■ What is being asked ■
All of the records must be repeated exactly as they read.

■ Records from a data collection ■
__________________________________________________

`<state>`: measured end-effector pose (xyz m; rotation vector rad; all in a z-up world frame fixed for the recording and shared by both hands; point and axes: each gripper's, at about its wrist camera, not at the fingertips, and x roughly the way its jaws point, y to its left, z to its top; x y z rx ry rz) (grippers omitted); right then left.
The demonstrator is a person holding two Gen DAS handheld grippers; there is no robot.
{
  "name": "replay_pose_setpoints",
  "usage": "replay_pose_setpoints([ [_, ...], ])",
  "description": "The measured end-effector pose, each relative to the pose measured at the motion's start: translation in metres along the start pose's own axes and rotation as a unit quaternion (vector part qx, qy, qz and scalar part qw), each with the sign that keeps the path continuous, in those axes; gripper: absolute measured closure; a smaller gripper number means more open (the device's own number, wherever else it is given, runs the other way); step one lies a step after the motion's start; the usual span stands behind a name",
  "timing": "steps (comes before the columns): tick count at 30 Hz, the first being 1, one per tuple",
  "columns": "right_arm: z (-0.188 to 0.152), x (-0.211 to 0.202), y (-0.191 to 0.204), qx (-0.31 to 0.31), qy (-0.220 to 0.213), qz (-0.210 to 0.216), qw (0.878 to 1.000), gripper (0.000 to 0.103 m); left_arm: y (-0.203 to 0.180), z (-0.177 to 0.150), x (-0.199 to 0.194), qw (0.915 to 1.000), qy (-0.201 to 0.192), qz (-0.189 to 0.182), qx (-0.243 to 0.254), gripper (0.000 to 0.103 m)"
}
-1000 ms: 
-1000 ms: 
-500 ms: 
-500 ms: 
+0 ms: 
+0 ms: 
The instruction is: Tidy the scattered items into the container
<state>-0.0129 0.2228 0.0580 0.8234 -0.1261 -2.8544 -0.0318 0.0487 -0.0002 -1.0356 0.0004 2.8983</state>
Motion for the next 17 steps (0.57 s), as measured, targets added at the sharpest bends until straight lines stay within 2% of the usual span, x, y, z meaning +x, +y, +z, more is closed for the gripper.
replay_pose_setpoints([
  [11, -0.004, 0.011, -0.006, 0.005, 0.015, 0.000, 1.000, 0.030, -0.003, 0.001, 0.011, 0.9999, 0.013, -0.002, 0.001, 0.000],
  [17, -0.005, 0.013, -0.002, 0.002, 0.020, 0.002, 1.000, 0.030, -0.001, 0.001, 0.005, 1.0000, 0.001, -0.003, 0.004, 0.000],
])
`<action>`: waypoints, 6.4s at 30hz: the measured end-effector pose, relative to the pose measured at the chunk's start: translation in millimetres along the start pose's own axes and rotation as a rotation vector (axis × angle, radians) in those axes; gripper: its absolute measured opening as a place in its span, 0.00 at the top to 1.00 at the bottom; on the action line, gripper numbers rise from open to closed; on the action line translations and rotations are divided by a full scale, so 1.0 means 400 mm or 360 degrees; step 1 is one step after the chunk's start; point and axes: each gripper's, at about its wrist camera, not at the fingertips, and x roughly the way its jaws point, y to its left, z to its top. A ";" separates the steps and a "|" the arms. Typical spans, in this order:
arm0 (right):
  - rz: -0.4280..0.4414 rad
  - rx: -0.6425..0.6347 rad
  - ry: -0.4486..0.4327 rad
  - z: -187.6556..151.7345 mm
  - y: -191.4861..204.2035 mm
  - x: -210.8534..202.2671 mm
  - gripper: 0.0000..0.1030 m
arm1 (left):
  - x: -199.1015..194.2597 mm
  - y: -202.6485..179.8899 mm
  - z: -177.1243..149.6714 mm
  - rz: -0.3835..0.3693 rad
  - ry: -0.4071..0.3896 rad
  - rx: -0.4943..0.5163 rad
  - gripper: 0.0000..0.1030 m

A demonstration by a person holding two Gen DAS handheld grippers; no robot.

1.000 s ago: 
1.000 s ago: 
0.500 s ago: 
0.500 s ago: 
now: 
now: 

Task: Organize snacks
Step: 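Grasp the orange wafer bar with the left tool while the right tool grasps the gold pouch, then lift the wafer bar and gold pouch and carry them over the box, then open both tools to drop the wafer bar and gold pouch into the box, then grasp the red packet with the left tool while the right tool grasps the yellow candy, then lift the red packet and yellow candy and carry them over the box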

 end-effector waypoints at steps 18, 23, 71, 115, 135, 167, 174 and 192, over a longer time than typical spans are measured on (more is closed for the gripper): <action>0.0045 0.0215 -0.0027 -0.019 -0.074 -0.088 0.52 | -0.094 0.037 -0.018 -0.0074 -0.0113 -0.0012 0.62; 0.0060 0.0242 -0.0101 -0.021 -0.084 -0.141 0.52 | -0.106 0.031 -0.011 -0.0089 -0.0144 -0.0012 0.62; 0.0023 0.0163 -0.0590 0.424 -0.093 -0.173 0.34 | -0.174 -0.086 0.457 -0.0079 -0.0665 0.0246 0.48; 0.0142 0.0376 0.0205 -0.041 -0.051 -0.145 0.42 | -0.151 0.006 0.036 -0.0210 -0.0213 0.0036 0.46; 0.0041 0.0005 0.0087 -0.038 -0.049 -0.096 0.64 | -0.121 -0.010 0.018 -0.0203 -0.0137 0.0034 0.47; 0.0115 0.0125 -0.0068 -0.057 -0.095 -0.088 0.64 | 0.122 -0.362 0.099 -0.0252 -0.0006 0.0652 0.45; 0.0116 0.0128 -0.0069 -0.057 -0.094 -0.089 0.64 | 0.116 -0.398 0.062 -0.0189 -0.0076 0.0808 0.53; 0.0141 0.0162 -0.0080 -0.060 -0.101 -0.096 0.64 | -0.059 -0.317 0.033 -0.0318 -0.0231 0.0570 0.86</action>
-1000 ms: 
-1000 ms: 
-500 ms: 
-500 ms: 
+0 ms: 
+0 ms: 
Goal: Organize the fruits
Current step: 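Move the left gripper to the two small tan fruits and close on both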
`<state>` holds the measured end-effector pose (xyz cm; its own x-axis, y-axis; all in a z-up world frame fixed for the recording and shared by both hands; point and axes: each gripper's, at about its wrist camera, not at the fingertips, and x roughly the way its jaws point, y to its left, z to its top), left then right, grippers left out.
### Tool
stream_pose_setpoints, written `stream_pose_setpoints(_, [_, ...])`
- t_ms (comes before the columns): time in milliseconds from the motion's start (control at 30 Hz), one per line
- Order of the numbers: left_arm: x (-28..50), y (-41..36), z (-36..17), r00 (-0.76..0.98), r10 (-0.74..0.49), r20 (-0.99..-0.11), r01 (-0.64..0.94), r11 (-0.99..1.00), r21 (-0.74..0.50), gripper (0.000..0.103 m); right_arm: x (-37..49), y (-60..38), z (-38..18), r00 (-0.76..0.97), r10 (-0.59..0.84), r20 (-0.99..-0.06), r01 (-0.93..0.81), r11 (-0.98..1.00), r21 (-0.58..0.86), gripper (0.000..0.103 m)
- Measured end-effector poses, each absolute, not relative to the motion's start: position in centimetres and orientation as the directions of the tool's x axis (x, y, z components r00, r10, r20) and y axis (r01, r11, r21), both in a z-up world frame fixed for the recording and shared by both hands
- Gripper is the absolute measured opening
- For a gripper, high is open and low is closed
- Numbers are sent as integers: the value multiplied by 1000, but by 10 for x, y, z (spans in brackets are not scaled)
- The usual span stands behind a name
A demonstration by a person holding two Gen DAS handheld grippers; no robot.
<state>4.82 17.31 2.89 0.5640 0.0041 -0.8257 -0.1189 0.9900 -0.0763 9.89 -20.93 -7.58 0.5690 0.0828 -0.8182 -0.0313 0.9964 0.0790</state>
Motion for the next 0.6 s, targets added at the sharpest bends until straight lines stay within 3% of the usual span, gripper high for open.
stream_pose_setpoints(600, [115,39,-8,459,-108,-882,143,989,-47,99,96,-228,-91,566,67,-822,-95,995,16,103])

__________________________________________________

■ Result below ■
`<state>`: measured end-effector pose (xyz m; rotation vector rad; all in a z-up world frame fixed for the recording and shared by both hands; point and axes: each gripper's, at about its wrist camera, not at the fingertips, and x roughly the way its jaws point, y to its left, z to its top; x y z rx ry rz) (grippers omitted); right then left.
The demonstrator is a person holding two Gen DAS handheld grippers; there is no robot.
{
  "name": "replay_pose_setpoints",
  "usage": "replay_pose_setpoints([ [_, ...], ])",
  "description": "The measured end-effector pose, each relative to the pose measured at the motion's start: translation in metres along the start pose's own axes and rotation as a unit quaternion (vector part qx, qy, qz and scalar part qw), each with the sign that keeps the path continuous, in those axes; gripper: absolute measured closure; a smaller gripper number means more open (the device's own number, wherever else it is given, runs the other way); step one lies a step after the motion's start; the usual span stands behind a name",
  "timing": "steps (comes before the columns): tick count at 30 Hz, the first being 1, one per tuple",
  "columns": "right_arm: z (-0.188 to 0.152), x (-0.211 to 0.202), y (-0.191 to 0.204), qx (-0.31 to 0.31), qy (-0.220 to 0.213), qz (-0.210 to 0.216), qw (0.878 to 1.000), gripper (0.000 to 0.103 m); left_arm: y (-0.203 to 0.180), z (-0.177 to 0.150), x (-0.199 to 0.194), qw (0.915 to 1.000), qy (-0.201 to 0.192), qz (-0.189 to 0.182), qx (-0.243 to 0.254), gripper (0.000 to 0.103 m)"
}
-1000 ms: 
-1000 ms: 
-500 ms: 
-500 ms: 
+0 ms: 
+0 ms: 
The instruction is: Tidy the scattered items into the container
<state>-0.0129 0.2228 0.0580 0.8234 -0.1261 -2.8544 -0.0318 0.0487 -0.0002 -1.0356 0.0004 2.8983</state>
Motion for the next 17 steps (0.57 s), as measured, targets added at the sharpest bends until straight lines stay within 2% of the usual span, x, y, z meaning +x, +y, +z, more is closed for the gripper.
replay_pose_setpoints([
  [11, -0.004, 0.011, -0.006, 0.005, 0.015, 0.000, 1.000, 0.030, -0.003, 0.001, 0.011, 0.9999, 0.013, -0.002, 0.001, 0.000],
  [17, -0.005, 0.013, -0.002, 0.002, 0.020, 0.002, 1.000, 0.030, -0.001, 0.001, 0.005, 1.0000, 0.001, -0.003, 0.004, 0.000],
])
`<action>`: waypoints, 6.4s at 30hz: the measured end-effector pose, relative to the pose measured at the chunk's start: translation in millimetres along the start pose's own axes and rotation as a rotation vector (axis × angle, radians) in those axes; gripper: its absolute measured opening as a place in its span, 0.00 at the top to 1.00 at the bottom; on the action line, gripper numbers rise from open to closed; on the action line translations and rotations are divided by a full scale, so 1.0 means 400 mm or 360 degrees; step 1 is one step after the chunk's start; point and axes: each gripper's, at about its wrist camera, not at the fingertips, and x roughly the way its jaws point, y to its left, z to its top. A ";" separates the steps and a "|" the arms. Typical spans, in this order:
arm0 (right):
  - rz: -0.4280..0.4414 rad
  - rx: -0.6425..0.6347 rad
  - ry: -0.4486..0.4327 rad
  - z: -187.6556..151.7345 mm
  - y: -191.4861..204.2035 mm
  - x: -210.8534..202.2671 mm
  - gripper: 0.0000..0.1030 m
arm1 (left):
  - x: -199.1015..194.2597 mm
  - y: -202.6485..179.8899 mm
  - z: -177.1243..149.6714 mm
  - rz: -0.3835..0.3693 rad
  - ry: -0.4071..0.3896 rad
  - rx: -0.4943..0.5163 rad
  - gripper: 0.0000..0.1030 m

A demonstration by a person holding two Gen DAS handheld grippers; no robot.

1.000 s ago: 
1.000 s ago: 
0.500 s ago: 
0.500 s ago: 
now: 
now: 

Task: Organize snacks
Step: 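Grasp the orange wafer bar with the left tool while the right tool grasps the gold pouch, then lift the wafer bar and gold pouch and carry them over the box, then open both tools to drop the wafer bar and gold pouch into the box, then grasp the red packet with the left tool while the right tool grasps the yellow candy, then lift the red packet and yellow candy and carry them over the box
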
 end-effector waypoints at steps 18, 23, 71, 115, 135, 167, 174 and 192, over a longer time than typical spans are measured on (more is closed for the gripper): <action>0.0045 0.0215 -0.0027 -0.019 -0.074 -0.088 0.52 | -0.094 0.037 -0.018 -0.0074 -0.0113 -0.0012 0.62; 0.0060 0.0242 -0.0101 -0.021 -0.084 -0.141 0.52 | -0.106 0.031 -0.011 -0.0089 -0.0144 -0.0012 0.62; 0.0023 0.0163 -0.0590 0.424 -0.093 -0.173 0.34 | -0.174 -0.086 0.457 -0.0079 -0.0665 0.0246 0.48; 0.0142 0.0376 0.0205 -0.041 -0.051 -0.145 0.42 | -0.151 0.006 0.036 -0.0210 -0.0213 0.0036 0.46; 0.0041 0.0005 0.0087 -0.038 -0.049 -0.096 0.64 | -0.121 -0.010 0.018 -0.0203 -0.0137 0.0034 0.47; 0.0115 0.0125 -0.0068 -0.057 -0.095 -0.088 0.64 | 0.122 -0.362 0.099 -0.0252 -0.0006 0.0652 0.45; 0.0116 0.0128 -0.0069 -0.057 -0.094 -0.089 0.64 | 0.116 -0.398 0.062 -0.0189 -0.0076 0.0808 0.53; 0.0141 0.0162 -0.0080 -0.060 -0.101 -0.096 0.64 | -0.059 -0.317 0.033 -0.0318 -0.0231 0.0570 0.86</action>
-1000 ms: 
-1000 ms: 
-500 ms: 
-500 ms: 
+0 ms: 
+0 ms: 
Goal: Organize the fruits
Current step: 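Move the left gripper to the two small tan fruits and close on both
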`<state>` holds the measured end-effector pose (xyz cm; its own x-axis, y-axis; all in a z-up world frame fixed for the recording and shared by both hands; point and axes: each gripper's, at about its wrist camera, not at the fingertips, and x roughly the way its jaws point, y to its left, z to its top), left then right, grippers left out.
### Tool
stream_pose_setpoints, written `stream_pose_setpoints(_, [_, ...])`
- t_ms (comes before the columns): time in milliseconds from the motion's start (control at 30 Hz), one per line
- Order of the numbers: left_arm: x (-28..50), y (-41..36), z (-36..17), r00 (-0.76..0.98), r10 (-0.74..0.49), r20 (-0.99..-0.11), r01 (-0.64..0.94), r11 (-0.99..1.00), r21 (-0.74..0.50), gripper (0.000..0.103 m); right_arm: x (-37..49), y (-60..38), z (-38..18), r00 (-0.76..0.97), r10 (-0.59..0.84), r20 (-0.99..-0.06), r01 (-0.93..0.81), r11 (-0.98..1.00), r21 (-0.58..0.86), gripper (0.000..0.103 m)
- Measured end-effector poses, each absolute, not relative to the motion's start: position in centimetres and orientation as the directions of the tool's x axis (x, y, z components r00, r10, r20) and y axis (r01, r11, r21), both in a z-up world frame fixed for the recording and shared by both hands
- Gripper is the absolute measured opening
- For a gripper, high is open and low is closed
- Numbers are sent as integers: the value multiplied by 1000, but by 10 for x, y, z (spans in brackets are not scaled)
- The usual span stands behind a name
A demonstration by a person holding two Gen DAS handheld grippers; no robot.
<state>4.82 17.31 2.89 0.5640 0.0041 -0.8257 -0.1189 0.9900 -0.0763 9.89 -20.93 -7.58 0.5690 0.0828 -0.8182 -0.0313 0.9964 0.0790</state>
Motion for the next 0.6 s, targets added at the sharpest bends until straight lines stay within 3% of the usual span, gripper high for open.
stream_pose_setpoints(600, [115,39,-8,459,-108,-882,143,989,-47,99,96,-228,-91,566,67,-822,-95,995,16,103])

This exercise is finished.